The prize, the University of Louisville’s 2014 Grawemeyer Award in Education, honors individuals who have proposed ideas “that have [the] potential to bring about significant improvement in educational practice and advances in educational attainment.”

Ravitch, a New York University research professor who served as assistant education secretary under the first President Bush, offered a high-profile repudiation in her 2010 book of reform policies she once favored, notably standardized testing, school vouchers and charter schools. She also detailed how New York City became a “testing ground” for some of those “market-based reforms” under Mayor Michael Bloomberg and former-Chancellor Joel Klein.

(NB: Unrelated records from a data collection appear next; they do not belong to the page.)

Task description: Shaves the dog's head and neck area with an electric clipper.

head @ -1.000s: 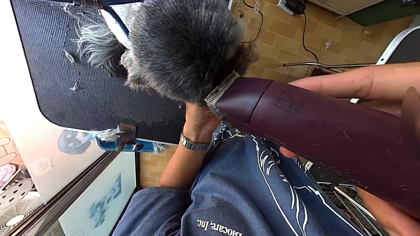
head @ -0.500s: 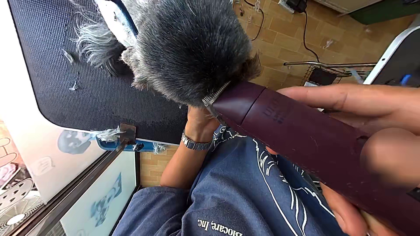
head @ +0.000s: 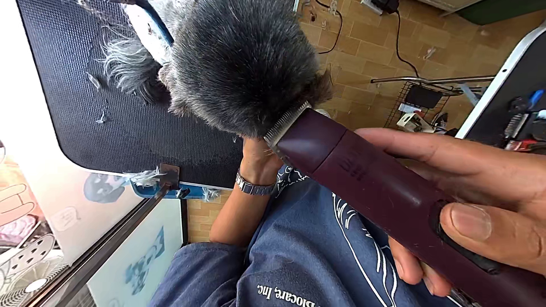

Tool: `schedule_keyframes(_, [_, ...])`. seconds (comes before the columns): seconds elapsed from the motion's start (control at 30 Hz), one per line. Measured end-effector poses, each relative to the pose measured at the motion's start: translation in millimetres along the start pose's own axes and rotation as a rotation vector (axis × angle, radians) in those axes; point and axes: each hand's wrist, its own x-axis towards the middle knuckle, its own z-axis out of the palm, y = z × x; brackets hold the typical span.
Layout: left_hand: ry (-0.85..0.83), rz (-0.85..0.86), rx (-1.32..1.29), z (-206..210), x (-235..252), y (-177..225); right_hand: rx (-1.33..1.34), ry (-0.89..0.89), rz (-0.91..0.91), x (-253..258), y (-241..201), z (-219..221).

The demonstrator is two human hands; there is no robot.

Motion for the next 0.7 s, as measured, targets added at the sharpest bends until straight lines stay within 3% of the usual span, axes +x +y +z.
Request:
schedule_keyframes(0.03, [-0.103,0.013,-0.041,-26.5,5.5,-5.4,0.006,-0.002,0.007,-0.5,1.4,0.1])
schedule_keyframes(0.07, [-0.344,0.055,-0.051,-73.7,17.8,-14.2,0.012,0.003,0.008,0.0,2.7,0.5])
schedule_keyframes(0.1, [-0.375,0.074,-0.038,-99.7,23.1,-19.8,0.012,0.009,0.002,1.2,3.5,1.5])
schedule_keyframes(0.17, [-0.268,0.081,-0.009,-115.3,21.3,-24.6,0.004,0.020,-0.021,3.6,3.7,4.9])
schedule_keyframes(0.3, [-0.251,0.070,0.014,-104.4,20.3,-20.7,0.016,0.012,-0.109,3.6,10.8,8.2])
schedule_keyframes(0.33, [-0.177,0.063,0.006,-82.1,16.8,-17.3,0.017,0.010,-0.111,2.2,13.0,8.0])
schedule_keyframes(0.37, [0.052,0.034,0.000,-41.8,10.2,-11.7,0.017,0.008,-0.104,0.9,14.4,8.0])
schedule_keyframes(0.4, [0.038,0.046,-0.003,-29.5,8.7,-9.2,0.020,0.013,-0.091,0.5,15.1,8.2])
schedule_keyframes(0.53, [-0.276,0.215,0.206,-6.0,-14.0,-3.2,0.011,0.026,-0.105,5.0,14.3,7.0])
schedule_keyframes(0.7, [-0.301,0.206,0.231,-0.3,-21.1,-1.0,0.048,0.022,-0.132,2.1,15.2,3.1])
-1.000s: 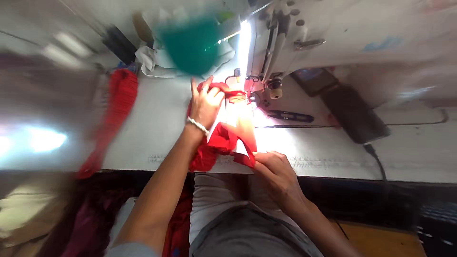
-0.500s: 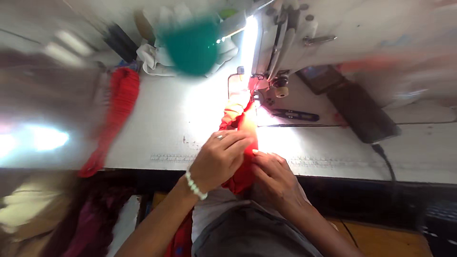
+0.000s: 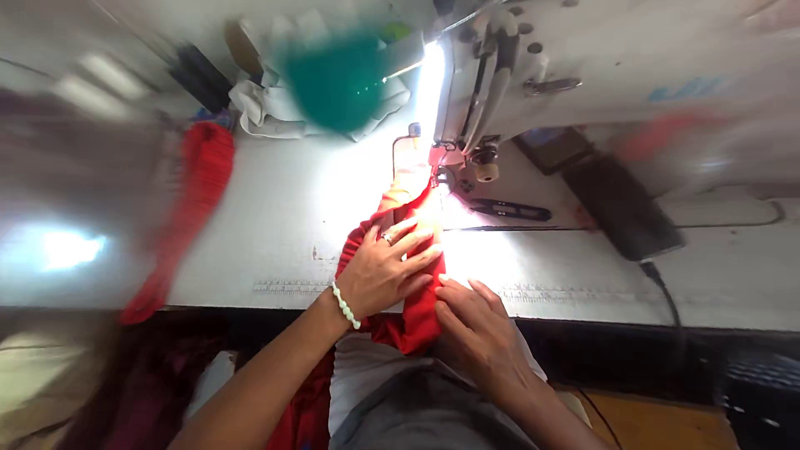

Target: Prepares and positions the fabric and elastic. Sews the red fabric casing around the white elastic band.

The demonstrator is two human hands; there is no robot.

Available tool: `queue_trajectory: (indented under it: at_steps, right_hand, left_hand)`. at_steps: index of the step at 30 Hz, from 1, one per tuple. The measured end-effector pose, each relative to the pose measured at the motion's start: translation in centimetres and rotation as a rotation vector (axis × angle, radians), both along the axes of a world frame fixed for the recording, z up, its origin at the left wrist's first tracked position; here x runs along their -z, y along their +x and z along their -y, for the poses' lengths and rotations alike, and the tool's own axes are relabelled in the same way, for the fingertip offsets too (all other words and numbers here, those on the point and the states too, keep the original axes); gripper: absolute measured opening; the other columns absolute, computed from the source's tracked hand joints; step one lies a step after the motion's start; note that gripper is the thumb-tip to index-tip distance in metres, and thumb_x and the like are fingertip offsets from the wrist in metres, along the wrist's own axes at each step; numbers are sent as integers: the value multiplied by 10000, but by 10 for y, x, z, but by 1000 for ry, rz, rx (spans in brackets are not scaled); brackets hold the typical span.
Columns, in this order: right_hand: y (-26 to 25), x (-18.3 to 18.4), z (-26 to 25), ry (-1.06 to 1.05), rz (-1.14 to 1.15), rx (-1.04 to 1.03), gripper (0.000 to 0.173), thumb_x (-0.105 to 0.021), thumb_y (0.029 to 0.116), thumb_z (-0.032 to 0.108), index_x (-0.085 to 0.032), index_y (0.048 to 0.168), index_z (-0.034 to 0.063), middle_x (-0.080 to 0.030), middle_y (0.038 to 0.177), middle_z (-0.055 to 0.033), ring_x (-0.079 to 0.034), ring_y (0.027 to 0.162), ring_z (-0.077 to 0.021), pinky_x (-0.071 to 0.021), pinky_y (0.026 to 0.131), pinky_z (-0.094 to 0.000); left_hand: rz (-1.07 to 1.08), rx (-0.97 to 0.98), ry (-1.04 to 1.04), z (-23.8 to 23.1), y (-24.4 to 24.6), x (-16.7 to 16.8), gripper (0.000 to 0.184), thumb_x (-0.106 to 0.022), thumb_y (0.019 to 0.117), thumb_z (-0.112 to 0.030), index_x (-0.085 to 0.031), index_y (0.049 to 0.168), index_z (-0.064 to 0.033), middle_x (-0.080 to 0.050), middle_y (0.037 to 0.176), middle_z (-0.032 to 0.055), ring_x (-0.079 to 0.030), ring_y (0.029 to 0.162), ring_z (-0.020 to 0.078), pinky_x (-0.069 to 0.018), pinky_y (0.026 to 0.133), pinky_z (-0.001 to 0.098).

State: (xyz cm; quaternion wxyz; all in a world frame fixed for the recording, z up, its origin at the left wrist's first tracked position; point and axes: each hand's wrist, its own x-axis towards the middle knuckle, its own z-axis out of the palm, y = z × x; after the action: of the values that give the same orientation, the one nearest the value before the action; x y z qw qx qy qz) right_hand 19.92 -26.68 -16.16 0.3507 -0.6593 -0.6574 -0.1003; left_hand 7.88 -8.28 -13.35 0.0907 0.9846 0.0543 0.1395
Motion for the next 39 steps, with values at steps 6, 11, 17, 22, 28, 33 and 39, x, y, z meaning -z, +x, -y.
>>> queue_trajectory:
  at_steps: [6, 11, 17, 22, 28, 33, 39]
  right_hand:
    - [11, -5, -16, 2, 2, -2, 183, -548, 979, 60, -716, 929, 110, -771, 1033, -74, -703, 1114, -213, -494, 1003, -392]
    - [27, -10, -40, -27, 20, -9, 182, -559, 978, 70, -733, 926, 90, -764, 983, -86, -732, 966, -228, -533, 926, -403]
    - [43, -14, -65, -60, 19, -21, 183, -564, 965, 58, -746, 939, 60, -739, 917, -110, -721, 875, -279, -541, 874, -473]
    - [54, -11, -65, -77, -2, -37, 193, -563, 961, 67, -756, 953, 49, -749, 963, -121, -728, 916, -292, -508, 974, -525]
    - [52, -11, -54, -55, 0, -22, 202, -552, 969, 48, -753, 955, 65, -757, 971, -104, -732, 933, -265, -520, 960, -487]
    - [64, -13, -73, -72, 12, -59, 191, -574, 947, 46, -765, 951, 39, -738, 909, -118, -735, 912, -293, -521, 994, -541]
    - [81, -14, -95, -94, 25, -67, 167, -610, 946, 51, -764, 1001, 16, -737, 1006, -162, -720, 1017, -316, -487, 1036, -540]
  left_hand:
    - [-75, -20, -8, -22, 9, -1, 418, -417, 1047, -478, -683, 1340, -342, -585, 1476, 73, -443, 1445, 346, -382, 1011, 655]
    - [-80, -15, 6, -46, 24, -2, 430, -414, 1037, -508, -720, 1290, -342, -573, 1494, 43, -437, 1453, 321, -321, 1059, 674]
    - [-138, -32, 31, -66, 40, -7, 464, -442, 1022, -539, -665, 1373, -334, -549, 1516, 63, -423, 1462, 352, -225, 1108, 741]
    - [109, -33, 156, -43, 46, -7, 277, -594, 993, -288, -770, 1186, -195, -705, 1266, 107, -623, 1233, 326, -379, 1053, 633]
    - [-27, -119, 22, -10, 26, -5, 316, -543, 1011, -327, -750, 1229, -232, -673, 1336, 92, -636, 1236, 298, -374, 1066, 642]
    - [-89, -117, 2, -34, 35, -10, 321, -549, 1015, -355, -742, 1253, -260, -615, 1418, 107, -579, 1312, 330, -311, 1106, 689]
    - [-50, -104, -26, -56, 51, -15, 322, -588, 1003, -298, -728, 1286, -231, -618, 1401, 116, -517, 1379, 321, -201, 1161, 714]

In her latest book, “Reign of Error: The Hoax of the Privatization Movement and the Danger to America’s Public Schools,” published this fall, she attacks what she considers a business-minded fixation on testing and accountability, which she argues ignores the impact of racial segregation and poverty on student learning.

Melissa Andris, the Grawemeyer Award administrator, said Ravitch’s 2010 book provides an “important historical perspective” on education-reform policies that gained widespread support even as they produced mixed results.

“Ravitch marshals an impressive body of evidence to show how, on the whole, these reforms are not working as promised and are leaving many schools in the same or even worse shape than before,” Andris said in a statement.

The University of Louisville grants four Grawemeyer Awards each year for work in music, composition, world order, psychology and education, and another, with the Louisville Presbyterian Theological Seminary, for a religious work. Each prize is worth $100,000.

Recent winners include Pasi Sahlberg, a Finnish education official who wrote about that country’s much-admired school system, and Linda Darling-Hammond, an influential education professor who, like Ravitch, has at times attracted the scorn of those in the education-reform movement.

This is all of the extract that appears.